- **Your instructions**:
Nothing but an exact copy of the listing should be given.

-- Supplied data follows --

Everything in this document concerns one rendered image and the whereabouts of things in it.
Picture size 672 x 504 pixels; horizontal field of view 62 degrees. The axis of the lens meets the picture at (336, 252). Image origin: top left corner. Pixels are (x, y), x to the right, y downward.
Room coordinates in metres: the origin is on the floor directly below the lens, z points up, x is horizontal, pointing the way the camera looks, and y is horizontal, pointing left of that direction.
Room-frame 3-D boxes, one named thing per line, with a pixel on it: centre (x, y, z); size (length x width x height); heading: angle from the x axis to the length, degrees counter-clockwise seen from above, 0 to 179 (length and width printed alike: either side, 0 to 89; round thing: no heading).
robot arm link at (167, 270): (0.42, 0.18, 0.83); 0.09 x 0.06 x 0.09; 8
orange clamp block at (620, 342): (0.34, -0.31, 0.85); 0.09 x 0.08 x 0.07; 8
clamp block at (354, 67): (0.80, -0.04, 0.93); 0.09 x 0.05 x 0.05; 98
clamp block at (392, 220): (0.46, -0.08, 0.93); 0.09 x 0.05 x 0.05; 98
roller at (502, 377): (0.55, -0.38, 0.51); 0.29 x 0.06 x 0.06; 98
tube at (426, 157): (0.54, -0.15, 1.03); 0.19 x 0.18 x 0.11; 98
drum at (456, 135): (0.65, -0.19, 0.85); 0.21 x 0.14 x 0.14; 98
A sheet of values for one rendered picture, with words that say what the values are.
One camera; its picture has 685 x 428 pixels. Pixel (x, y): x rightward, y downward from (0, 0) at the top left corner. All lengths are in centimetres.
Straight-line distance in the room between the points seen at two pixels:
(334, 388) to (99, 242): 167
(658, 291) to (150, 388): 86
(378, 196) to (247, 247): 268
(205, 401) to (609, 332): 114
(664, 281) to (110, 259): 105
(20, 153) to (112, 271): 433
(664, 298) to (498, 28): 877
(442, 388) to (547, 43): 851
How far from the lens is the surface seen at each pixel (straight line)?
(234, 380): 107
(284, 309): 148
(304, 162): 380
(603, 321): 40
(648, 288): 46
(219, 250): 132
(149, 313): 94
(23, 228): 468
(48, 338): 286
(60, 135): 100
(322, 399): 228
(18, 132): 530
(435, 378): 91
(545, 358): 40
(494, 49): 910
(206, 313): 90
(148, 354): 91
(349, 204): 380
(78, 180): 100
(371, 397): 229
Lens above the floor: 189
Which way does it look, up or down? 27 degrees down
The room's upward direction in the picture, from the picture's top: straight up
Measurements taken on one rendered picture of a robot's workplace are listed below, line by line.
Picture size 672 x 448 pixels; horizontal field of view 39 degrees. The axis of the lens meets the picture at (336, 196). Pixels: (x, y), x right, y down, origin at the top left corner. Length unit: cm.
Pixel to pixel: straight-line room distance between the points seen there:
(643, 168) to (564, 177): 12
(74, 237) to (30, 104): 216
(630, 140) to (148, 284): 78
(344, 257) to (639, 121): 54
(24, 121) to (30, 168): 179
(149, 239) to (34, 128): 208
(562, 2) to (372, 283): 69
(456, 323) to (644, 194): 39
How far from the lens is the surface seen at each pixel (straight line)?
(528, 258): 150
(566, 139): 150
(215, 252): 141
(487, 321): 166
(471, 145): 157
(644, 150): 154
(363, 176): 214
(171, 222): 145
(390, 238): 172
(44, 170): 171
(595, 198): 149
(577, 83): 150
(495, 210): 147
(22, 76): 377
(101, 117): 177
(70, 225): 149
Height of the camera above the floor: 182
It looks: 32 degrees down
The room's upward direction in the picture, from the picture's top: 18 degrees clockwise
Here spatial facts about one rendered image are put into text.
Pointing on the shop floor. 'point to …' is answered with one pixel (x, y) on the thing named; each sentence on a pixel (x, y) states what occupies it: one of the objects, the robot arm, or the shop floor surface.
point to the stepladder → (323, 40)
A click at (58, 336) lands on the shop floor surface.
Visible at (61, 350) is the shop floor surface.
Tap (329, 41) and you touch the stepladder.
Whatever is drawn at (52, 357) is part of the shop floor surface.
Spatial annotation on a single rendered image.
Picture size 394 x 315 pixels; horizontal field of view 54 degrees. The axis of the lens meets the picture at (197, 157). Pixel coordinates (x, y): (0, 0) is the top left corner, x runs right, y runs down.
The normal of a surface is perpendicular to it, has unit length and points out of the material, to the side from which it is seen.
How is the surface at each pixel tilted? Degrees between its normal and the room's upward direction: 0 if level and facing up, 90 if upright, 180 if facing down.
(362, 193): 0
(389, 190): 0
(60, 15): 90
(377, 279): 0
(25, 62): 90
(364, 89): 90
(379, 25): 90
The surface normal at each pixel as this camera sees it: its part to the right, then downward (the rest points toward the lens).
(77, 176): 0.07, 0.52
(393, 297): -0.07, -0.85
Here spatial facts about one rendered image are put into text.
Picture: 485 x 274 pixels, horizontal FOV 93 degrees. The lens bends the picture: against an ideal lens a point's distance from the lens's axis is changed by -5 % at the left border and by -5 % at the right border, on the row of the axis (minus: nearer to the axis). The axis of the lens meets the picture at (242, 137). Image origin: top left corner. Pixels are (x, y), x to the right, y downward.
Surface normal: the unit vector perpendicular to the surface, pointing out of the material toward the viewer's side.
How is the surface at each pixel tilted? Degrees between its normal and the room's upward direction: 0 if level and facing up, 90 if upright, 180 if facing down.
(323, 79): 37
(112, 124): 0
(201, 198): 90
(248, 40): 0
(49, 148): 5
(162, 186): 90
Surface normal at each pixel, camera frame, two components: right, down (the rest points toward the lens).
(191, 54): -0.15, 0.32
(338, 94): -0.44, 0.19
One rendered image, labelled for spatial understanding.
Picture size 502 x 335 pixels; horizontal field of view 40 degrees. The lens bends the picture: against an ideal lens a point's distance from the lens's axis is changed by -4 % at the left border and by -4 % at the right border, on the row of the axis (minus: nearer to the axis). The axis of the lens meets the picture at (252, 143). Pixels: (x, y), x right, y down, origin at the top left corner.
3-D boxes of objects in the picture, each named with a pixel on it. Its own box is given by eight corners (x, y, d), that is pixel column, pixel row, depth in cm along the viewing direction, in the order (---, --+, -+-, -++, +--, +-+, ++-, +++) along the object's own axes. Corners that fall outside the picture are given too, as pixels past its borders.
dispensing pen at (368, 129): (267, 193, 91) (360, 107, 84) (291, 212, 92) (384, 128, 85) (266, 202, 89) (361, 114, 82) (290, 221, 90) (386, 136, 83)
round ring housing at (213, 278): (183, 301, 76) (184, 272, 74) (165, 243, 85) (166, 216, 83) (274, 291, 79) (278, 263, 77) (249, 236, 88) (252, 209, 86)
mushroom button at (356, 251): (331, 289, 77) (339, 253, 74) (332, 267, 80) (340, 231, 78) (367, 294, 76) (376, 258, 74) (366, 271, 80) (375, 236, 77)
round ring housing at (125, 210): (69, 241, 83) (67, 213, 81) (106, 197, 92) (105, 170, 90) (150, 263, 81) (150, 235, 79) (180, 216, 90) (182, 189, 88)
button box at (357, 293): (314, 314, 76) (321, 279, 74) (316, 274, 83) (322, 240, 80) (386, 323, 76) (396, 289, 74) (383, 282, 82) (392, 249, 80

-- Supplied data concluded --

- **Exercise response**:
Everything in this document concerns one rendered image and the whereabouts of things in it.
Picture size 672 x 504 pixels; horizontal field of view 62 degrees. The axis of the lens meets the picture at (336, 252). Image origin: top left corner. Pixels are (x, y), x to the right, y downward.
Room coordinates in metres: the origin is on the floor directly below the lens, z points up, x is horizontal, pointing the way the camera looks, and y is horizontal, pointing left of that direction.
Room-frame 3-D boxes, one named thing per line, with a pixel on it: centre (x, y, z); size (length x width x height); heading: angle from the x axis to the length, degrees counter-clockwise seen from above, 0 to 179 (length and width printed alike: either side, 0 to 89; round thing: no heading).
robot arm link at (167, 270): (0.42, 0.18, 0.83); 0.09 x 0.06 x 0.09; 8
orange clamp block at (620, 342): (0.34, -0.31, 0.85); 0.09 x 0.08 x 0.07; 8
clamp block at (354, 67): (0.80, -0.04, 0.93); 0.09 x 0.05 x 0.05; 98
clamp block at (392, 220): (0.46, -0.08, 0.93); 0.09 x 0.05 x 0.05; 98
roller at (502, 377): (0.55, -0.38, 0.51); 0.29 x 0.06 x 0.06; 98
tube at (426, 157): (0.54, -0.15, 1.03); 0.19 x 0.18 x 0.11; 98
drum at (456, 135): (0.65, -0.19, 0.85); 0.21 x 0.14 x 0.14; 98
A sheet of values for one rendered picture, with words that say what the values are.
One camera; its picture has 685 x 428 pixels. Pixel (x, y): x rightward, y downward from (0, 0) at the top left corner. All lengths are in centimetres.
Straight-line distance in the room between the points seen at two pixels:
(334, 388) to (99, 242): 167
(658, 291) to (150, 388): 86
(378, 196) to (247, 247): 268
(205, 401) to (609, 332): 114
(664, 281) to (110, 259): 105
(20, 153) to (112, 271): 433
(664, 298) to (498, 28): 877
(442, 388) to (547, 43): 851
How far from the lens is the surface seen at each pixel (straight line)?
(234, 380): 107
(284, 309): 148
(304, 162): 380
(603, 321): 40
(648, 288): 46
(219, 250): 132
(149, 313): 94
(23, 228): 468
(48, 338): 286
(60, 135): 100
(322, 399): 228
(18, 132): 530
(435, 378): 91
(545, 358): 40
(494, 49): 910
(206, 313): 90
(148, 354): 91
(349, 204): 380
(78, 180): 100
(371, 397): 229
Lens above the floor: 189
Which way does it look, up or down? 27 degrees down
The room's upward direction in the picture, from the picture's top: straight up
Measurements taken on one rendered picture of a robot's workplace are listed below, line by line.
Picture size 672 x 448 pixels; horizontal field of view 39 degrees. The axis of the lens meets the picture at (336, 196). Pixels: (x, y), x right, y down, origin at the top left corner. Length unit: cm.
Pixel to pixel: straight-line room distance between the points seen there:
(643, 168) to (564, 177): 12
(74, 237) to (30, 104): 216
(630, 140) to (148, 284): 78
(344, 257) to (639, 121): 54
(24, 121) to (30, 168): 179
(149, 239) to (34, 128): 208
(562, 2) to (372, 283): 69
(456, 323) to (644, 194): 39
How far from the lens is the surface seen at each pixel (straight line)?
(528, 258): 150
(566, 139): 150
(215, 252): 141
(487, 321): 166
(471, 145): 157
(644, 150): 154
(363, 176): 214
(171, 222): 145
(390, 238): 172
(44, 170): 171
(595, 198): 149
(577, 83): 150
(495, 210): 147
(22, 76): 377
(101, 117): 177
(70, 225): 149
Height of the camera above the floor: 182
It looks: 32 degrees down
The room's upward direction in the picture, from the picture's top: 18 degrees clockwise
Here spatial facts about one rendered image are put into text.
Pointing on the shop floor. 'point to …' is answered with one pixel (x, y) on the thing named; each sentence on a pixel (x, y) states what occupies it: one of the objects, the robot arm, or the shop floor surface.
point to the stepladder → (323, 40)
A click at (58, 336) lands on the shop floor surface.
Visible at (61, 350) is the shop floor surface.
Tap (329, 41) and you touch the stepladder.
Whatever is drawn at (52, 357) is part of the shop floor surface.
Spatial annotation on a single rendered image.
Picture size 394 x 315 pixels; horizontal field of view 54 degrees. The axis of the lens meets the picture at (197, 157). Pixel coordinates (x, y): (0, 0) is the top left corner, x runs right, y runs down.
The normal of a surface is perpendicular to it, has unit length and points out of the material, to the side from which it is seen.
How is the surface at each pixel tilted? Degrees between its normal and the room's upward direction: 0 if level and facing up, 90 if upright, 180 if facing down.
(362, 193): 0
(389, 190): 0
(60, 15): 90
(377, 279): 0
(25, 62): 90
(364, 89): 90
(379, 25): 90
The surface normal at each pixel as this camera sees it: its part to the right, then downward (the rest points toward the lens).
(77, 176): 0.07, 0.52
(393, 297): -0.07, -0.85
Here spatial facts about one rendered image are put into text.
Picture: 485 x 274 pixels, horizontal FOV 93 degrees. The lens bends the picture: against an ideal lens a point's distance from the lens's axis is changed by -5 % at the left border and by -5 % at the right border, on the row of the axis (minus: nearer to the axis). The axis of the lens meets the picture at (242, 137). Image origin: top left corner. Pixels are (x, y), x to the right, y downward.
Surface normal: the unit vector perpendicular to the surface, pointing out of the material toward the viewer's side.
How is the surface at each pixel tilted? Degrees between its normal and the room's upward direction: 0 if level and facing up, 90 if upright, 180 if facing down.
(323, 79): 37
(112, 124): 0
(201, 198): 90
(248, 40): 0
(49, 148): 5
(162, 186): 90
Surface normal at each pixel, camera frame, two components: right, down (the rest points toward the lens).
(191, 54): -0.15, 0.32
(338, 94): -0.44, 0.19
One rendered image, labelled for spatial understanding.
Picture size 502 x 335 pixels; horizontal field of view 40 degrees. The lens bends the picture: against an ideal lens a point's distance from the lens's axis is changed by -4 % at the left border and by -4 % at the right border, on the row of the axis (minus: nearer to the axis). The axis of the lens meets the picture at (252, 143). Pixels: (x, y), x right, y down, origin at the top left corner.
3-D boxes of objects in the picture, each named with a pixel on it. Its own box is given by eight corners (x, y, d), that is pixel column, pixel row, depth in cm along the viewing direction, in the order (---, --+, -+-, -++, +--, +-+, ++-, +++) along the object's own axes. Corners that fall outside the picture are given too, as pixels past its borders.
dispensing pen at (368, 129): (267, 193, 91) (360, 107, 84) (291, 212, 92) (384, 128, 85) (266, 202, 89) (361, 114, 82) (290, 221, 90) (386, 136, 83)
round ring housing at (213, 278): (183, 301, 76) (184, 272, 74) (165, 243, 85) (166, 216, 83) (274, 291, 79) (278, 263, 77) (249, 236, 88) (252, 209, 86)
mushroom button at (356, 251): (331, 289, 77) (339, 253, 74) (332, 267, 80) (340, 231, 78) (367, 294, 76) (376, 258, 74) (366, 271, 80) (375, 236, 77)
round ring housing at (125, 210): (69, 241, 83) (67, 213, 81) (106, 197, 92) (105, 170, 90) (150, 263, 81) (150, 235, 79) (180, 216, 90) (182, 189, 88)
button box at (357, 293): (314, 314, 76) (321, 279, 74) (316, 274, 83) (322, 240, 80) (386, 323, 76) (396, 289, 74) (383, 282, 82) (392, 249, 80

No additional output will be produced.